Nothing but the lines below from the one that contains "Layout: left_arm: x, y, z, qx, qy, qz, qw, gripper" through the one that contains "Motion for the" should be retyped, exactly and including both ends. Do not include pictures.

======== Data block ========

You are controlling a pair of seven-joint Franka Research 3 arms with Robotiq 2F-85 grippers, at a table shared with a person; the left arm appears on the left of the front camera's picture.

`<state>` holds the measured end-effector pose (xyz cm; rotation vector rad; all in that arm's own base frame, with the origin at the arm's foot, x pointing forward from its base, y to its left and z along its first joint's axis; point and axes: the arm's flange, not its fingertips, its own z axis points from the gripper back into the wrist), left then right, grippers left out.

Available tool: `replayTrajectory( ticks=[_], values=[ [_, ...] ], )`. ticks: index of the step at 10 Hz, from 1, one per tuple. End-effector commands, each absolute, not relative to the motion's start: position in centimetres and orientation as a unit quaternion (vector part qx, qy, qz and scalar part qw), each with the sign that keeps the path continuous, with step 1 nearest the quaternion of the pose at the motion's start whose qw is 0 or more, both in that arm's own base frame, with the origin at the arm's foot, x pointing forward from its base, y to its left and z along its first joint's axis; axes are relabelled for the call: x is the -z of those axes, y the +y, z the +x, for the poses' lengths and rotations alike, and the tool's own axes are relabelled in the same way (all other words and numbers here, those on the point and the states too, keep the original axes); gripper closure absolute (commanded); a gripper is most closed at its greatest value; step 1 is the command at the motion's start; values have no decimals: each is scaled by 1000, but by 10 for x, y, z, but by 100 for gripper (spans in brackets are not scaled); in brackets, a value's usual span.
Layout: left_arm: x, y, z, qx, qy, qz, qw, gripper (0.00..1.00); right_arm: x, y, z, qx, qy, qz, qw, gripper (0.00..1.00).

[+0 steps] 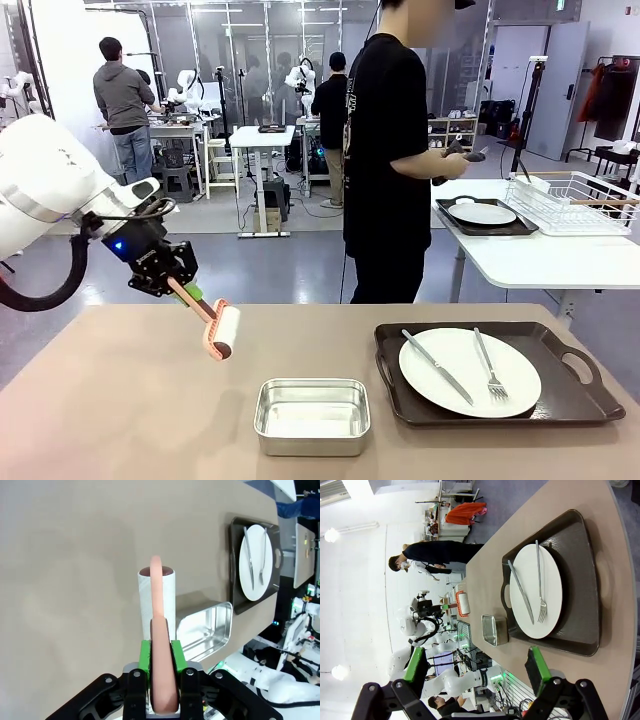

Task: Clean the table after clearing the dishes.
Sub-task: When the left (or right) Handle tray is removed, use the left hand (or right hand) to clean the left (or right) side of the table with the Lint Roller.

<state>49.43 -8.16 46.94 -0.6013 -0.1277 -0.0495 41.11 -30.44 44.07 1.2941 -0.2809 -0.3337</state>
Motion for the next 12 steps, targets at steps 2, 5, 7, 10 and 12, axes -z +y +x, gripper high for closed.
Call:
replayTrajectory(
  ticks=[2, 5, 7, 10, 12],
  values=[
    [-443, -62, 515, 11, -63, -353, 933, 79, -444, -303, 410, 154, -132, 599, 774, 0],
    [-398, -50, 524, 15, -50, -397, 916, 79, -444, -303, 410, 154, -132, 599, 774, 0],
    [-385, -41, 532, 23, -32, -406, 913, 79, -444, -303, 410, 154, -132, 599, 774, 0],
    [-365, -26, 542, 33, -28, -435, 899, 79, -444, -303, 410, 154, -132, 599, 774, 0],
    [-348, -24, 544, 39, -30, -439, 897, 79, -444, -303, 410, 154, -132, 599, 774, 0]
  ],
)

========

*Your response:*
Layout: left_arm: x, y, z, qx, qy, qz, qw, gripper (0.00..1.00); right_arm: x, y, z, qx, qy, qz, qw, gripper (0.00..1.00).

[+0 steps] 

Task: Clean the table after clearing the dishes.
Sub-task: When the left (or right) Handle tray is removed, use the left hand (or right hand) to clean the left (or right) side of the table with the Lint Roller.

<state>49.43 -8.16 46.94 -0.6013 -0.1277 -0.0495 41.11 -30.44 44.07 1.2941 -0.2809 -0.3337</state>
Motion for the next 12 steps, targets at steps 2, 5, 7, 10 and 12, axes -z +y +x, gripper high for closed.

No further output is needed for the exercise.